2009年 3月 29日 (日)

       

■ 〈宮沢賢治の盛岡高農時代〉25 小川達雄 賢治の盛岡案内11

    八、天神山

  高橋秀松はその日最後の場所を、「天神山」と記したが、そこは最初の予定にはない、いわば追加の場所だったように思われる。

  というのは、公園本丸の突端から、いったい中津川や銀行の建物はどう見えるのか、賢治になったつもりで見回しているうちに、ハッと気づいたことがあった。

  その岩山の山ふところの下寄り、銀行の建物の上のあたりに、ポッカリ、深い緑の中にちいさく開いた一点が見える。その目ん玉のような、えぐられたくぼみには鳥居がちらちら見えて、それは天満宮のありかを示していた。

  賢治は、「うす陽のはざま(隙間)」(中学三年の歌)とか「そらの傷口(裂け目)」(中学四、五年の歌)、「そらのひゞわれ」(高農二年の歌)など、まるで別世界への入口のような空間には、つよく惹かれた人である。

  本丸からそこまで直線で三キロ、賢治はにわかに、(行きたい)という思いに駆られたのではなかろうか。その思いつきがなければ、ふつうにはもっと近い、中津川辺とか繁華街に行ったはずである。

  賢治は中学生の時に行き慣れた、紺屋町から加賀野新小路の道を行き、住吉神社の背後から天満宮に向かったらしい。天満宮は岩山の麓の、杉林の丘の上にあった。

  その石段はまず三十段、右左に屈曲してさらに鳥居までは九十段ほど、高く上り切った石畳から振り向くと、真っ白い岩手山が、正面に大きく横たわっていた。重なった雲の群れが、わずかに浮かんでいる。

  その前面には盛岡の市街が目いっぱいに広がり、右手には愛宕山の森、続いて北山の丘が見えていた。そちこちに散在する林を縫って、かなたには中津川が流れている。はるか左手には、中学の初めに何度か登った南昌山が、丸く突き出て見えた。

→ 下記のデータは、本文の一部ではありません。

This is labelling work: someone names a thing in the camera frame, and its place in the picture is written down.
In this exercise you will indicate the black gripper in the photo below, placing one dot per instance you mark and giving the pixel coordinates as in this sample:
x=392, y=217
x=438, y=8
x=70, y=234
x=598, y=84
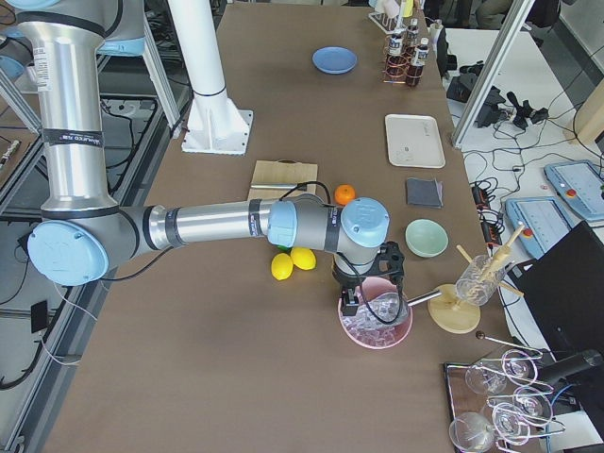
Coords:
x=347, y=281

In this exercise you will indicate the orange fruit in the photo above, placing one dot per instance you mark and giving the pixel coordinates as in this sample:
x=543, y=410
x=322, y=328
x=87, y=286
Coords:
x=344, y=194

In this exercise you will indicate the blue plate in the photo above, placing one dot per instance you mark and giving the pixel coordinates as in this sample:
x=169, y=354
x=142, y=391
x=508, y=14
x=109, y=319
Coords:
x=334, y=60

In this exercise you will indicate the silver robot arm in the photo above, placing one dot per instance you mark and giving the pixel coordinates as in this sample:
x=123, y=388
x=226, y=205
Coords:
x=84, y=232

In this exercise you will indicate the clear ice cubes pile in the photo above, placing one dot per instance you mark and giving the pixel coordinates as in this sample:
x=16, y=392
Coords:
x=364, y=328

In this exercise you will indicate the pink bowl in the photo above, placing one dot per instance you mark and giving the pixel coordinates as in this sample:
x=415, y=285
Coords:
x=373, y=287

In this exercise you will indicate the metal ice scoop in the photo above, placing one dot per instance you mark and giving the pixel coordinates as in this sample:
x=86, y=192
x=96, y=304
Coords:
x=401, y=302

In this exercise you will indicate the yellow lemon near board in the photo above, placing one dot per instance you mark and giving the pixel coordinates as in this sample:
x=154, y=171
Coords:
x=303, y=258

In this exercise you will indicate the yellow lemon outer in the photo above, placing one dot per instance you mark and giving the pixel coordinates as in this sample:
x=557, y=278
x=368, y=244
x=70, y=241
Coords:
x=282, y=266

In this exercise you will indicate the mint green bowl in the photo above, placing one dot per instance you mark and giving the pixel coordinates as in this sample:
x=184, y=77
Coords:
x=426, y=238

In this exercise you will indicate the wooden cup tree stand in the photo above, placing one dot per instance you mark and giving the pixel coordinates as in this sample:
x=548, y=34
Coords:
x=456, y=309

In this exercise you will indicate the grey folded cloth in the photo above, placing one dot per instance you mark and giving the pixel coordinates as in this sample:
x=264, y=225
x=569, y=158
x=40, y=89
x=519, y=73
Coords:
x=424, y=192

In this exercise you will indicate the clear glass mug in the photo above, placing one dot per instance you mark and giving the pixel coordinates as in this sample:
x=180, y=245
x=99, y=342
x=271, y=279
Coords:
x=475, y=289

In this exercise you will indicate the wooden cutting board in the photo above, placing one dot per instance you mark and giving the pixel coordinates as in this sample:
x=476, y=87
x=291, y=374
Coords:
x=267, y=171

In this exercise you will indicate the steel cylinder muddler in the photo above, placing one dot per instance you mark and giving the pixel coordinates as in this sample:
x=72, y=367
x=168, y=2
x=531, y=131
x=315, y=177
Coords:
x=276, y=186

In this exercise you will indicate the cream rabbit tray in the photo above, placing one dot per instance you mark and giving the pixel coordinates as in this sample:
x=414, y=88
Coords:
x=414, y=141

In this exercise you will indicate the wine glass rack tray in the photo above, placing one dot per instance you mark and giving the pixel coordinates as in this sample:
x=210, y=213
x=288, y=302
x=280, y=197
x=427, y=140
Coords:
x=499, y=402

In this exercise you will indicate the blue teach pendant near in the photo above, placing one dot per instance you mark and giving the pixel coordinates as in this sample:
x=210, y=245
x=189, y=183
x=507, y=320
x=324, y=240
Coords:
x=545, y=222

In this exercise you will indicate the blue teach pendant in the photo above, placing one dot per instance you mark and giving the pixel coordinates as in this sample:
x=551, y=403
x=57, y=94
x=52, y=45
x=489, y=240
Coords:
x=580, y=186
x=545, y=222

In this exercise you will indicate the black monitor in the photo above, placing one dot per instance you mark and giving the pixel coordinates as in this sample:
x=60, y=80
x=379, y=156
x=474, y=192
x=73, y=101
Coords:
x=564, y=291

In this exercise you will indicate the dark bottle white cap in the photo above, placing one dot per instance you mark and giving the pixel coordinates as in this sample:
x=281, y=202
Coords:
x=418, y=62

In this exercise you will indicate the blue teach pendant far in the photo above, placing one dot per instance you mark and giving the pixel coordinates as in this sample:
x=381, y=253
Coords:
x=580, y=186

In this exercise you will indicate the white pedestal column base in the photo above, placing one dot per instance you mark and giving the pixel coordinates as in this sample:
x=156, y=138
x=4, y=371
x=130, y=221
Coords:
x=215, y=125

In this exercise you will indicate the copper wire bottle rack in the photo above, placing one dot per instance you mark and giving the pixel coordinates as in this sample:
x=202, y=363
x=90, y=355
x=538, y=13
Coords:
x=406, y=54

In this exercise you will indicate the aluminium frame post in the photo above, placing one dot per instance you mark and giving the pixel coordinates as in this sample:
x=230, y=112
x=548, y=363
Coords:
x=516, y=17

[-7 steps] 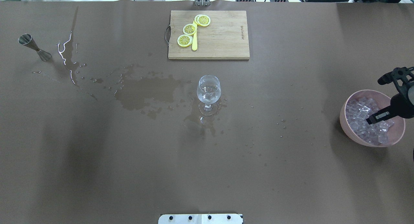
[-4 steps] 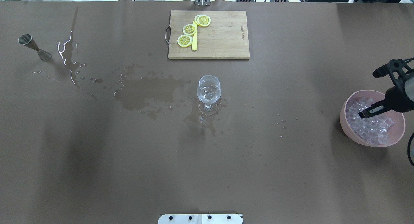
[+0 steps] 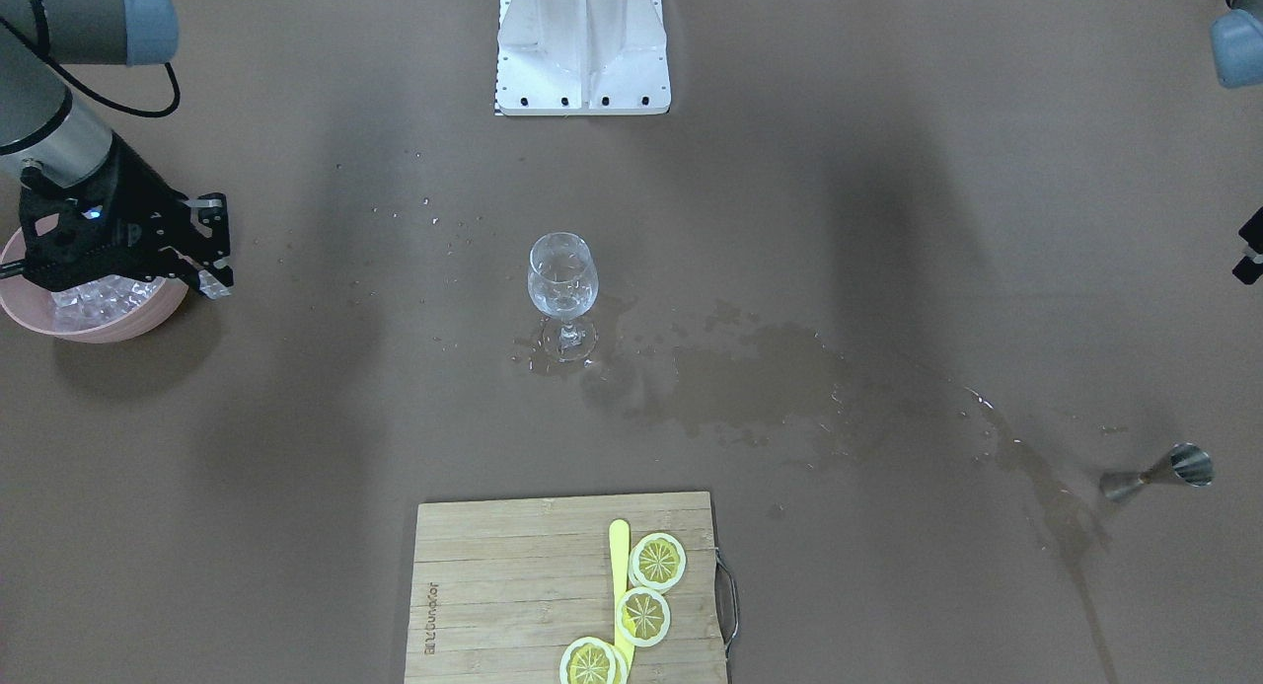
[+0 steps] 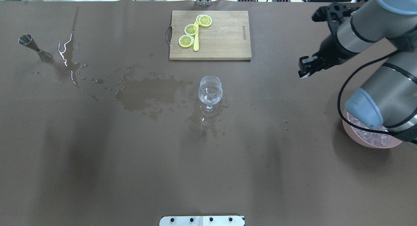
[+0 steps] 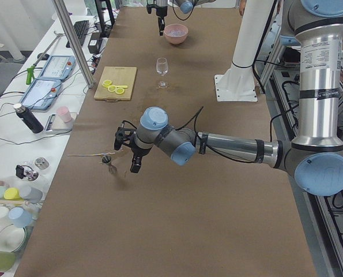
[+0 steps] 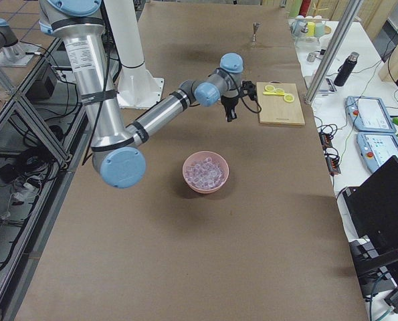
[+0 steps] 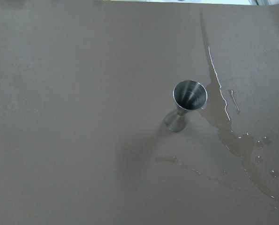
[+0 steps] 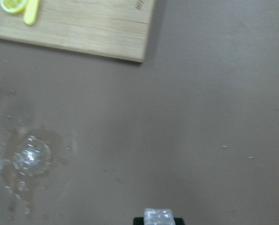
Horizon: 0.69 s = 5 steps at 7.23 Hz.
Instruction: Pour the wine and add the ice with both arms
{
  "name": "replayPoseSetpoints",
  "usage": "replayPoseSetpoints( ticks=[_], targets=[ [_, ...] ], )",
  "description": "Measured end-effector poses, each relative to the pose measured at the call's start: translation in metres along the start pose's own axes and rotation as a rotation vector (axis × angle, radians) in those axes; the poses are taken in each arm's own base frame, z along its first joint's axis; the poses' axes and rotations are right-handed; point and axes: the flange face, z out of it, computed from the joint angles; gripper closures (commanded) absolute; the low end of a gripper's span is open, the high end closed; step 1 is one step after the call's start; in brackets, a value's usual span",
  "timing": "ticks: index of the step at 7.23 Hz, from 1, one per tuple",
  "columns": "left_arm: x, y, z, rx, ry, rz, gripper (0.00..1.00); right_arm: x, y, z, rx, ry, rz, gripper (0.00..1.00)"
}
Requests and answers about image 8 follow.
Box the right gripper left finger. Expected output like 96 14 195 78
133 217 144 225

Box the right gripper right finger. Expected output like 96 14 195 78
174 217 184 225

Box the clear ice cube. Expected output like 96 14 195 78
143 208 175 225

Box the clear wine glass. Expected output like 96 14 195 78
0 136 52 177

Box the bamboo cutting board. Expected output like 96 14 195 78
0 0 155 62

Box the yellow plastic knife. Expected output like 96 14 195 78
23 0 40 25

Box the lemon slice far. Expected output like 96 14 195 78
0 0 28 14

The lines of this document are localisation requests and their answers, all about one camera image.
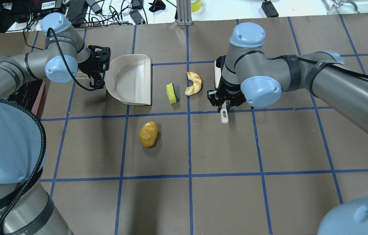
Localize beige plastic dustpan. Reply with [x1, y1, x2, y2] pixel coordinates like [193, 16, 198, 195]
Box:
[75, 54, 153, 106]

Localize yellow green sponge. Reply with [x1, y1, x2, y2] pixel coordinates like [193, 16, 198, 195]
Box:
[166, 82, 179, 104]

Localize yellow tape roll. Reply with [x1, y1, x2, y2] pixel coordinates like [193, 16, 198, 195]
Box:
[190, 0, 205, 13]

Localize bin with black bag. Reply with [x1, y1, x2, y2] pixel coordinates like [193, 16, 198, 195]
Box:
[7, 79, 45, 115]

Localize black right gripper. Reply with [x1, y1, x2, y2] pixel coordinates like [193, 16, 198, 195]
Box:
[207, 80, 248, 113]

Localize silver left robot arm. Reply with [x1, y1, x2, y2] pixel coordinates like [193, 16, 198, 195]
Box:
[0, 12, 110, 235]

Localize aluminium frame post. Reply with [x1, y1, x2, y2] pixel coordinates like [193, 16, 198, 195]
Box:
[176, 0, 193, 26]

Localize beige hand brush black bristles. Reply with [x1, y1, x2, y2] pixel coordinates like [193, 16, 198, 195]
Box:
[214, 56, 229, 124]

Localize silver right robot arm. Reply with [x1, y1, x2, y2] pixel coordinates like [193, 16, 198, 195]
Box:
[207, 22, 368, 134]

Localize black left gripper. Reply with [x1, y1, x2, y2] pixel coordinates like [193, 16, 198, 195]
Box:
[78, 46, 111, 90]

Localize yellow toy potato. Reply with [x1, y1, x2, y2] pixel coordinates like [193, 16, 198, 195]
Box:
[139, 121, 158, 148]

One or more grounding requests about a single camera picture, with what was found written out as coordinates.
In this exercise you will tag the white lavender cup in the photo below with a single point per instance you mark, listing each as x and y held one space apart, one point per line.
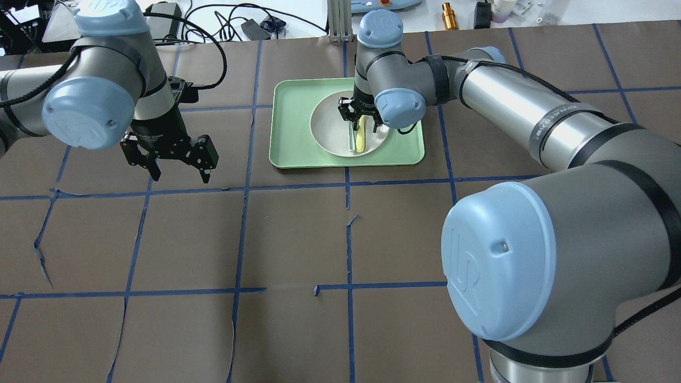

  賢治はすっかり安心して、いま眼前にひろがる天地のことを、あたらしい友人に語ったのであろう。賢治の大作「銀河鉄道の夜」では、「天の川の一とこに大きなまっくらな孔がどほんとあいてゐる」のを見たジョバンニが、友人カムパネルラに、

  「僕もうあんな大きな暗(ヤミ)の中だ
  ってこはくない。きっとみんなのほんた
  うのさいはひをさがしに行く。どこまで
  もどこまでも僕たち一緒に進んで行か
  う」
  といった。

  その「まっくらな孔」とは、この場合、さっき本丸の突端から見た、えぐられたくぼみ−天満宮のことである。「ほんたうのさいはひ」とは、眼前の大地でくり広げられる、これからの学校生活の中にあった。

  高橋秀松に賢治は、ジョバンニがいったような気持ちを、しぜんに、抱きはじめていたのであろう。高農の生活は、これから始まる。親しい盛岡の天地をしっかり目の中にとらえて、夕暮れ近い頃、賢治は高橋と天満宮の石段の上に座っていた−こう考えていいと思う。